As discussed in week 2 extracting judge names from the case law corpus and reconciling them to URIs is the first step in my process. While the dataset is structured into fields those data elements are still free text. With opinions from the late 19th century until today there is a plethora of writing styles used in the free text. In addition to this problem there are numerous OCR errors in all fields. For example here are all the judge names from the Illinois dataset. You’ll notice various problems, we want to get to the point where I can write regular expressions to extract names in various formats for example:
Multiple names:
"Mr. Justice Underwood, Mr. Chief Justice Solfisburg, and Mr. Justice Schaefer,"
"Lawrence, Chief Justice, Scott, Justice, and McAllister, Justice"Various abbreviations for justice positions:
"Perlin, C.J."
"O'Connor, P. J."
"Parmer and Cooke, JJ.:"
"MR CHIEF JUSTICE UNDERWOOD"Non-name decisions:
"Opinion per Curiam."
"THE COURT:"
Before we can get to this task we need to clean up the OCR where possible. There are infinite types of errors but there are many that repeat based on common OCR errors in this corpus “MB.” or “ME.” instead of “MR.” Or a 100 different errors of “justice”:
These can be cleaned up in preprocessing using a reusable library. Once we have the names extracted we can link them to URIs, but as I mentioned last time I only have the complete list of Supreme Court judges for Illinois. This week I added Wikidata Q IDs to the dataset via the Wikimedia API which now incorporates Q IDs in their response for example
{
batchcomplete: "",
query: {
normalized: [{
from: "Joseph_Phillips_(judge)",
to: "Joseph Phillips (judge)"
}],
pages: {
31025091: {
pageid: 31025091,
ns: 0,
title: "Joseph Phillips (judge)",
pageprops: {
defaultsort: "Phillips, Joseph",
wikibase_item: "Q6286242"
}
}
}
}
}
This data can also be pulled out of the Wikidata SPARQL endpoint.
But there still is the problem of non-supreme judges. The majority of the opinions are written by the state appellate court so we need to find these judge names as our base to match our cleaned regex-ed strings.
Adam suggested using the front matter of the digitized text as they often contain a listing of judges for cases appearing in that volume. The problem is this data is redacted for post-1923 volumes:
So I can only work with pre-1923 front matter, which is fine because it is the older data that will not be recorded in sources like Courtlistener.

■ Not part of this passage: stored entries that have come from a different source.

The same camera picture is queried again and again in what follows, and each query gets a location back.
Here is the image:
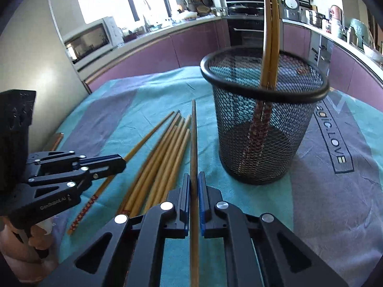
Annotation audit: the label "stainless steel pot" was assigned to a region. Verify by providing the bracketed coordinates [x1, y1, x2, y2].
[305, 10, 325, 26]

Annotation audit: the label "white microwave oven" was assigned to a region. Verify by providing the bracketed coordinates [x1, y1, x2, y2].
[62, 16, 124, 66]

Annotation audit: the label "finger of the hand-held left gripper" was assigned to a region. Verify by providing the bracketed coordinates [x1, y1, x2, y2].
[26, 150, 122, 168]
[6, 156, 127, 228]

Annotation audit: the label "purple kitchen cabinets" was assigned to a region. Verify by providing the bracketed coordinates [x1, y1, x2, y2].
[85, 18, 383, 120]

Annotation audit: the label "teal mesh food cover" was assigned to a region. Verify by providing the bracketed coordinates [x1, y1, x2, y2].
[348, 18, 375, 51]

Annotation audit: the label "teal and grey tablecloth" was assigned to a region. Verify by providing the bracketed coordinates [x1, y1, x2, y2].
[48, 66, 383, 287]

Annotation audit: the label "black built-in oven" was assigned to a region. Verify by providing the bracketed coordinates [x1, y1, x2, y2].
[227, 17, 284, 48]

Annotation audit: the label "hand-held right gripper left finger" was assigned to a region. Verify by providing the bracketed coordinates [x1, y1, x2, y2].
[39, 173, 191, 287]

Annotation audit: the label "person's left hand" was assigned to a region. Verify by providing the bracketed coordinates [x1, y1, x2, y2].
[0, 217, 57, 279]

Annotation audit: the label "bunch of bamboo chopsticks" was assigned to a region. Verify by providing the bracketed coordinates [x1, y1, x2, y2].
[115, 112, 192, 216]

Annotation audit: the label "pink kettle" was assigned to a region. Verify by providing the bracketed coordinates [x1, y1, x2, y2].
[330, 5, 343, 22]

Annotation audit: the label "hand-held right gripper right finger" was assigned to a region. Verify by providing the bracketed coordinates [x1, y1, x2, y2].
[198, 171, 349, 287]

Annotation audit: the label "bamboo chopstick with patterned end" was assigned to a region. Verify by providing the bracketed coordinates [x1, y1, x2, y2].
[66, 110, 175, 235]
[189, 99, 200, 287]
[247, 0, 282, 169]
[239, 0, 271, 172]

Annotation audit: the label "black mesh utensil holder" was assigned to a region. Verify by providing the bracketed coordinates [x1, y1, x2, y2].
[200, 47, 330, 185]

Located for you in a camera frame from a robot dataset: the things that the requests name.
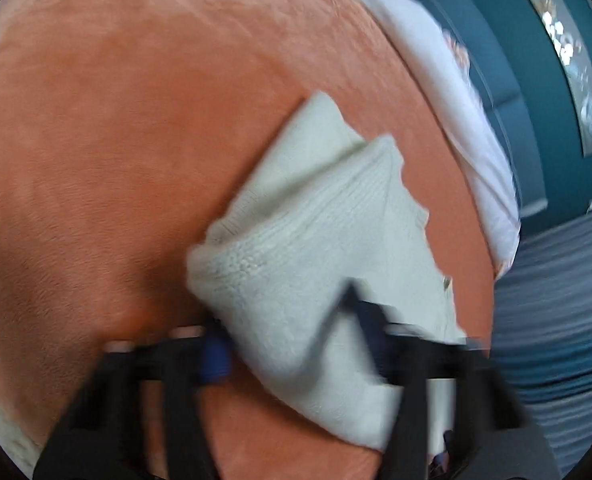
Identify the grey striped rug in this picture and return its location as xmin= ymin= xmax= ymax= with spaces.
xmin=491 ymin=205 xmax=592 ymax=471

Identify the white knitted sweater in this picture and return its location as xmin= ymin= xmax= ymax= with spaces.
xmin=186 ymin=91 xmax=469 ymax=452

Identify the teal wardrobe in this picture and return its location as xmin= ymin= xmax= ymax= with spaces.
xmin=311 ymin=0 xmax=592 ymax=233

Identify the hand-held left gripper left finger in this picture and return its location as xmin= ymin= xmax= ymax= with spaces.
xmin=33 ymin=321 xmax=235 ymax=480

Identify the silver patterned wall panel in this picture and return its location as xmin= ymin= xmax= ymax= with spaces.
xmin=522 ymin=0 xmax=592 ymax=158

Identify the orange plush blanket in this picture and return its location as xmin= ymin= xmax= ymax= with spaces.
xmin=0 ymin=0 xmax=498 ymax=480

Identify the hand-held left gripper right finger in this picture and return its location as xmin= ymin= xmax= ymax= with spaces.
xmin=332 ymin=281 xmax=562 ymax=480

The next problem is identifying and extracting these names. There are less than 100 non-supreme pre-1923 volumes so I wrote a little manual tool to identify the correct page of the front mater the names appear and then can extract the names from the OCR XML data (Alto).
Using this data I should be able to get a decent handle on the appellate judge name problem and start attaching them to URIs.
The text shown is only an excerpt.